I’ve made a lot of good decisions this week. On Sunday, I bought some of those little floss fork things, which have thus far improved my flossing record by 100 percent. On Monday, I picked tea over coffee for my fifth caffeinated beverage of the day, effectively preventing a major coronary event.

But the best decision I’ve made this week, by far, was to go to bed at 7 p.m. on Tuesday night, bypassing any and all election-related coverage and festivities.

Don’t get me wrong — I’m a pretty big fan of American democracy. I helped my friends register to vote. I voted. They ran out of English stickers at the Free Library, so I wore my “He votado hoy” sticker all day.

Pleasantly enough, this gave everyone the impression that I made a conscious effort to embrace America’s multicultural heritage. And when I woke up at some unholy hour on Wednesday morning, I checked the election results.

But I just wasn’t feeling this year’s presidential race. If there were a word to describe the feeling somewhere between “overwhelmed” and “underwhelmed” I would be that. I would be whelmed.

I was less excited than I could have been throughout the campaigns. I didn’t follow the news or the blogs or the endless hours of television discussing the candidates. I only watched one of the debates in its entirety. While I stood in the Palestra on Monday, mesmerized by Bill Clinton (who isn’t?), I was hesitant to cheer or wave a sign.

When it came time to cast my ballot, I stood in the booth for five minutes staring at the top line, fidgeting. The obligation to actually — you know — vote, made me feel uncomfortable. What should have been an empowering and electrifying experience was instead frustrating and disillusioning. Gary Johnson, you almost got me.

As the Eeyore of Election Day, I chose to keep to myself and not ruin it for everyone else. But why was it so difficult to engage myself in the election?

The answer came to me as I succumbed to the nagging urge to flip through the miles of Facebook and Twitter updates I missed while I was sleeping. Everyone was “so so happy” and “proud.”

I, on the other hand … wasn’t.

I could not be genuinely proud of an election that made me choose between a man who apparently keeps his women in binders and another who panders to women in needlessly sexual commercials that throw around “female voter” buzzwords.

I could not be proud to support the continuation of an administration that has failed to kick-start our sputtering economy, or endorse a new administration that offered no viable alternatives to help Americans at all income levels.

I could not be proud of two candidates who, together, spent somewhere in the neighborhood of $5.8 billion campaigning but fell short in igniting America’s civic spirit.
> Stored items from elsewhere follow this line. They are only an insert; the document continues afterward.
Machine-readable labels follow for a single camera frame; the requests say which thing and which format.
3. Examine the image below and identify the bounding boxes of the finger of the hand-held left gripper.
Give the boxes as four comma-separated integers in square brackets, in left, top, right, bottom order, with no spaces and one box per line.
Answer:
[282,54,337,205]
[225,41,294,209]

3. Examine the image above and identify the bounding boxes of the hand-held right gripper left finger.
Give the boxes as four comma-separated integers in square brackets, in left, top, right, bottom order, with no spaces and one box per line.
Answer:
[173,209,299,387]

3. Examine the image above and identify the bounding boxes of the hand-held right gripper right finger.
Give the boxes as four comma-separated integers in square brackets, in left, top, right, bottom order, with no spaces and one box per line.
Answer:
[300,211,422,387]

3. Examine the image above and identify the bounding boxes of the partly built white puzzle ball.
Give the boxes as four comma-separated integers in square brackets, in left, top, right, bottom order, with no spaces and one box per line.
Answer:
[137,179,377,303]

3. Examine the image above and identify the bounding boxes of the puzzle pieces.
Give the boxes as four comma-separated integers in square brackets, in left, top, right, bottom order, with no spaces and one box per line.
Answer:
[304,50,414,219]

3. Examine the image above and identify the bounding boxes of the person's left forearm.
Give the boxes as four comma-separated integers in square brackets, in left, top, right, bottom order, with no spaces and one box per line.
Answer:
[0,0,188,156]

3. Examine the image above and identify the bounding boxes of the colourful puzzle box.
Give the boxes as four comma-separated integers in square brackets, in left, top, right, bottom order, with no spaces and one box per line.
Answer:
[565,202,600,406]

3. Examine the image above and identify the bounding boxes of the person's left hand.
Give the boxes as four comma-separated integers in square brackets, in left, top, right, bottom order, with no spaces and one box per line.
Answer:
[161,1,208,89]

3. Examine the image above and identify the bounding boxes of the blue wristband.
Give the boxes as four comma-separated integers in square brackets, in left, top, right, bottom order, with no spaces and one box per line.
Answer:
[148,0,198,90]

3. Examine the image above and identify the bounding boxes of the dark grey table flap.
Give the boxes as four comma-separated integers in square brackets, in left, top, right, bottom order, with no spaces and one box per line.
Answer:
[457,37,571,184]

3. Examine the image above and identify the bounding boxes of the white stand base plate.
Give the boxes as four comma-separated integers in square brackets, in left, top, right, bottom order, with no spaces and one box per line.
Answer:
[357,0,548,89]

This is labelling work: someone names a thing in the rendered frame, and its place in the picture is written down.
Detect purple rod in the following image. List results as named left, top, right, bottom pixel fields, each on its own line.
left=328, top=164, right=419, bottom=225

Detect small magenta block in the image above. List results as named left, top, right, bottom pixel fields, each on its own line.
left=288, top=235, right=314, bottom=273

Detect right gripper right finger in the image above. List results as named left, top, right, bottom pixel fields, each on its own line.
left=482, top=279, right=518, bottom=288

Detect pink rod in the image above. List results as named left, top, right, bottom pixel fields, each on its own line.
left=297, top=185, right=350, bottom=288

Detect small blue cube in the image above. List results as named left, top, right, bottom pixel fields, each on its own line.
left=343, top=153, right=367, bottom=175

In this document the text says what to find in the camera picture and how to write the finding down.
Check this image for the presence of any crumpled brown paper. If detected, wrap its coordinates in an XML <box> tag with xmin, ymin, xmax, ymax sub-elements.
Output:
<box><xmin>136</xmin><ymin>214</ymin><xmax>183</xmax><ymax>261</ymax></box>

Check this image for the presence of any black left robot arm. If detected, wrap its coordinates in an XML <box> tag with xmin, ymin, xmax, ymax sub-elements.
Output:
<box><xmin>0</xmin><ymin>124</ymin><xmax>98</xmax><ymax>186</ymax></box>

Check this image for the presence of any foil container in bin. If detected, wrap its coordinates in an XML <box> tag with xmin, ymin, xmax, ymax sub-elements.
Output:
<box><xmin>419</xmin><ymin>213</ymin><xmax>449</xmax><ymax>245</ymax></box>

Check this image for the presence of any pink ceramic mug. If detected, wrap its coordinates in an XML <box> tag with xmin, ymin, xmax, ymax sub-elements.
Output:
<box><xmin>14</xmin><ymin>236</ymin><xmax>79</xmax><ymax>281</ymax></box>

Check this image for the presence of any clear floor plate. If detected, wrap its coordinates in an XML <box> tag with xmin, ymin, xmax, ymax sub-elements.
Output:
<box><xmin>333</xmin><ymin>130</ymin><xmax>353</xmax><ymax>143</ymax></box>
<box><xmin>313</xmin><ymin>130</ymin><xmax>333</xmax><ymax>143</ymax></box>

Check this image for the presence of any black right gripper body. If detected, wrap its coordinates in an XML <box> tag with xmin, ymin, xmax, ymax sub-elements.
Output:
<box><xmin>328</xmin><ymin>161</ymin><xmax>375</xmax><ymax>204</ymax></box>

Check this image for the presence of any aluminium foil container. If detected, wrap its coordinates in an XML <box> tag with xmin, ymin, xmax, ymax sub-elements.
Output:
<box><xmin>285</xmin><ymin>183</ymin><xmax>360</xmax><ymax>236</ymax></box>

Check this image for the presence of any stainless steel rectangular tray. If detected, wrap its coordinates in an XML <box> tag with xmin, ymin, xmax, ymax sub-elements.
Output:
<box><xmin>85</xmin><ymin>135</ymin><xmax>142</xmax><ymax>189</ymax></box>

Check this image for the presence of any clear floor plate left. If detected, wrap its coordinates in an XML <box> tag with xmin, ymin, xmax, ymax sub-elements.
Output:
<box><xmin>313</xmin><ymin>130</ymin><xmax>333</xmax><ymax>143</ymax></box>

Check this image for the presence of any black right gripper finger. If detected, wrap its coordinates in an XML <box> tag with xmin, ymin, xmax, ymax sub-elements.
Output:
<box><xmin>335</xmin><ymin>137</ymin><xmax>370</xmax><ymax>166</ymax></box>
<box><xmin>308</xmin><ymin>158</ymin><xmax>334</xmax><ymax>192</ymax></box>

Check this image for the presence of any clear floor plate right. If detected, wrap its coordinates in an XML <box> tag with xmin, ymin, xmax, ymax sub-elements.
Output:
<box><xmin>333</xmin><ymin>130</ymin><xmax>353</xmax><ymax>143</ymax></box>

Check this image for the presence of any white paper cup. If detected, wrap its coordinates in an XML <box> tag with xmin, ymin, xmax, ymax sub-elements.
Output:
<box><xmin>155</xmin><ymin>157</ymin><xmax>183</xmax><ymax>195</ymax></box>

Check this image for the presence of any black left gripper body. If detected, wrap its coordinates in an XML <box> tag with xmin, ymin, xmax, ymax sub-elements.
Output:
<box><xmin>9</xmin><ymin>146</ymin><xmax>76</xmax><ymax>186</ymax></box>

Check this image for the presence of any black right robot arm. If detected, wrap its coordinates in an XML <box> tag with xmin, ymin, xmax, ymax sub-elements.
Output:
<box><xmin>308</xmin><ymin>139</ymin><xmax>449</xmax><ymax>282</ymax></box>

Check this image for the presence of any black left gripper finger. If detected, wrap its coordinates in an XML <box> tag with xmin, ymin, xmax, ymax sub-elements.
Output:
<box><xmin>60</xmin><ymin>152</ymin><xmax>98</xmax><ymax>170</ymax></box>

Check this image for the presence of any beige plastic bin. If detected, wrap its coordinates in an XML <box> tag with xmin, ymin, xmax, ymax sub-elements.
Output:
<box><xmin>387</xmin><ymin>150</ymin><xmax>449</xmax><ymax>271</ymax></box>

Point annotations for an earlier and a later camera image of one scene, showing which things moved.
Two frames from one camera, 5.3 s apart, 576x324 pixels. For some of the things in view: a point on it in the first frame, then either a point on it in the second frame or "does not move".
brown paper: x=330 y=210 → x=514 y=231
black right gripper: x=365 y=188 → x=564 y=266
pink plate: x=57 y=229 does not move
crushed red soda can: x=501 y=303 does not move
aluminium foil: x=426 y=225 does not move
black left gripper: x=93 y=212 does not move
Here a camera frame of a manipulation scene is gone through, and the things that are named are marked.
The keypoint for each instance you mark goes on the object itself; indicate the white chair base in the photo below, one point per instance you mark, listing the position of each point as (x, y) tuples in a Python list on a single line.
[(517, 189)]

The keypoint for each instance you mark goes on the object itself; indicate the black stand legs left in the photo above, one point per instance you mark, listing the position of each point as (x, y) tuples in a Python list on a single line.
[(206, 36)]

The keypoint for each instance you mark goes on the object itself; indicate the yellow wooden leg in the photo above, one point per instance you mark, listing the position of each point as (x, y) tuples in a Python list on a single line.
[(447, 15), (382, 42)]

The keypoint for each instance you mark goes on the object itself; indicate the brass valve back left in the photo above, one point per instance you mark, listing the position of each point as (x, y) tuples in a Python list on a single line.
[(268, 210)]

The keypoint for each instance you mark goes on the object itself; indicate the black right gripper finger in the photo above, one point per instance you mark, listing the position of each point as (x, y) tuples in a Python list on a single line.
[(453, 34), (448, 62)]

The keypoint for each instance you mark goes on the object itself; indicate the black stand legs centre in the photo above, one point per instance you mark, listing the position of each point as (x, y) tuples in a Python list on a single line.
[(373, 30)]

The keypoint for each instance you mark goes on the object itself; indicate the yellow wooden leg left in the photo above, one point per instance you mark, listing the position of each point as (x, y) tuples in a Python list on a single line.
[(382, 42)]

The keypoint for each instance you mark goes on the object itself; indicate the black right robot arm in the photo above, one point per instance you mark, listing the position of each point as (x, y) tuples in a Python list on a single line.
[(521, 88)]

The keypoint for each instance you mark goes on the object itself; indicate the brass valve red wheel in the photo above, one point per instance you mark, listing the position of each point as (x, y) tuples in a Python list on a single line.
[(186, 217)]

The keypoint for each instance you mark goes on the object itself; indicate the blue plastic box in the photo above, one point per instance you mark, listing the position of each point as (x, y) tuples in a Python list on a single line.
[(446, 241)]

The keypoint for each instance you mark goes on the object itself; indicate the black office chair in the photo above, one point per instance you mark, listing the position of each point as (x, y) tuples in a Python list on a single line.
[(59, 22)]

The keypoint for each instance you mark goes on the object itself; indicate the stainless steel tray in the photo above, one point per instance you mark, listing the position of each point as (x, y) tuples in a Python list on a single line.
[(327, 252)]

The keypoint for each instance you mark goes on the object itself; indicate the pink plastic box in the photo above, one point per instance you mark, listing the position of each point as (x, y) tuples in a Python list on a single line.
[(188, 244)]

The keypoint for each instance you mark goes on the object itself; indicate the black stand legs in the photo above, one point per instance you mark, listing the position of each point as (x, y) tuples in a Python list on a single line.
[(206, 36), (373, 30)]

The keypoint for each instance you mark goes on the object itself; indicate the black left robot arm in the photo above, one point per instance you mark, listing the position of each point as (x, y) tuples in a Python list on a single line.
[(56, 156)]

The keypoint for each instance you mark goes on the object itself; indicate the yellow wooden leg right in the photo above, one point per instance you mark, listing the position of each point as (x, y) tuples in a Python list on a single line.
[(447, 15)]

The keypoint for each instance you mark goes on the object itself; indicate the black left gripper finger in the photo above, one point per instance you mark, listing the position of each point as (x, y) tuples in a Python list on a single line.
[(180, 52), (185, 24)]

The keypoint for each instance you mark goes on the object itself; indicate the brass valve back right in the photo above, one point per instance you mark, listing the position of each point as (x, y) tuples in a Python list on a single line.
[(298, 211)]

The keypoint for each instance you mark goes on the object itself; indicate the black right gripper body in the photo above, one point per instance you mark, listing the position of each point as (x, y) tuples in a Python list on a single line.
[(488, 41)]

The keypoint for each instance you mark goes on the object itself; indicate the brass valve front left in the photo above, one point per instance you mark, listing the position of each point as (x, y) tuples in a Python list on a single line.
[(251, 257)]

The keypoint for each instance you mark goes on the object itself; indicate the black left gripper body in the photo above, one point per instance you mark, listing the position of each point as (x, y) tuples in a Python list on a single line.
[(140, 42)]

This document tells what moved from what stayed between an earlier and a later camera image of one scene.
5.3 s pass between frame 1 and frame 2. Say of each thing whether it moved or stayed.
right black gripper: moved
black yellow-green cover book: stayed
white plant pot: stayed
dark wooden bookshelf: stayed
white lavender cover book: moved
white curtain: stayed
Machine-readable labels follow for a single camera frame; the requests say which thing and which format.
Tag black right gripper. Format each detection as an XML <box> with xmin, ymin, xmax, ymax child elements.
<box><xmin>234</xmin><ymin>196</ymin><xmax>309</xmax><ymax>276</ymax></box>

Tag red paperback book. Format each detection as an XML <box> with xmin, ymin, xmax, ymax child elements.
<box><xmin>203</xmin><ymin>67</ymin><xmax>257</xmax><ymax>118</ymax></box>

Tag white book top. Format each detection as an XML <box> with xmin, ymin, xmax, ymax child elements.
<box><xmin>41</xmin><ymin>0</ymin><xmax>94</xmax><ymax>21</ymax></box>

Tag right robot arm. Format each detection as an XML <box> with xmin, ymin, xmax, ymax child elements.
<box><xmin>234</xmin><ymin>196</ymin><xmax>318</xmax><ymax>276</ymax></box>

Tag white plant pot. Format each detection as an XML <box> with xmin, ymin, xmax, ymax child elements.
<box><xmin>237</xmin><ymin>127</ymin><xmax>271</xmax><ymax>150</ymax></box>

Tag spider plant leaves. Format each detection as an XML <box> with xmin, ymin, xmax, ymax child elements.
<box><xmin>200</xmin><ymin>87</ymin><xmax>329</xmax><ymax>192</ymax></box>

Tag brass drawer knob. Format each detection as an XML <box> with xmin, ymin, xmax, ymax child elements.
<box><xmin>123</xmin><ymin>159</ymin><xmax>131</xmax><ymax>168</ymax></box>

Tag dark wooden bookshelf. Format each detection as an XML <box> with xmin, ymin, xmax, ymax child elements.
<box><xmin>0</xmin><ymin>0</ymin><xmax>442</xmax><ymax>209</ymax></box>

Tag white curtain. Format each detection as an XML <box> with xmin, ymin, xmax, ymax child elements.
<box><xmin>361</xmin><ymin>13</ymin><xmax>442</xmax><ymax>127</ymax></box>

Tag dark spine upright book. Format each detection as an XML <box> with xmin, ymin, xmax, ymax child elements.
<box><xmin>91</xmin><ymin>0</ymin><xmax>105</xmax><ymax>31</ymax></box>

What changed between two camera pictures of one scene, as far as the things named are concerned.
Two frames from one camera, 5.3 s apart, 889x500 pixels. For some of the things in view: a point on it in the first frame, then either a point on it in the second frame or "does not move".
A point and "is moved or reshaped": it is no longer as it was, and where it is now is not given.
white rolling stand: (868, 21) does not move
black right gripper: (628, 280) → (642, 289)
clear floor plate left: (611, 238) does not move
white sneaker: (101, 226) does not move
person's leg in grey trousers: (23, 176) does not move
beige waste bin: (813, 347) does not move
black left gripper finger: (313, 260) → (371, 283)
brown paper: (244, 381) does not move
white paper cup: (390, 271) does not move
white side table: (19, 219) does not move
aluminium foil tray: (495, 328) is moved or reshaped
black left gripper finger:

The numbers are coming in and voter turnout is significantly down from 2008 in nearly every state.

Whether this makes me apathetic or just painfully moderate, I don’t know. Maybe this is what inevitably happens to all pro-choice, gun-owning, rural American feminists who grew up among evangelical Christians and now happen to be living in a city with some gays, but also some future bankers.

In any case, I wasn’t displeased by or ashamed of my vote or the outcome. I simply wasn’t proud. There was no champion here for me — just two dudes who seemed fond of interrupting each other, talking to me like I’m stupid, and making up a bunch of crap about what to do with Iran that amounted to “lol idk but that’s not good.”

I am proud of Maryland and Colorado and Maine and Washington state. I’m nearly bursting with pride for those voters who went to the polls and voted for something truly different — those voters who said, “Hey, marriage should probably be accessible for all people,” and, “Spending billions of dollars trying to control a relatively harmless substance that people use anyway kind of undermines the rule of law.” I’m overjoyed to live in a country that continuously offers the opportunity for that kind of forward progress.

However you feel about the outcome of democracy — or about democracy itself — just own it. You don’t have to be ecstatic. You don’t have to be angry. That’s the cool part. You get to decide.

And sometimes, all you have to do is nap it off and hope that Hillary 2016 is hiring in the morning.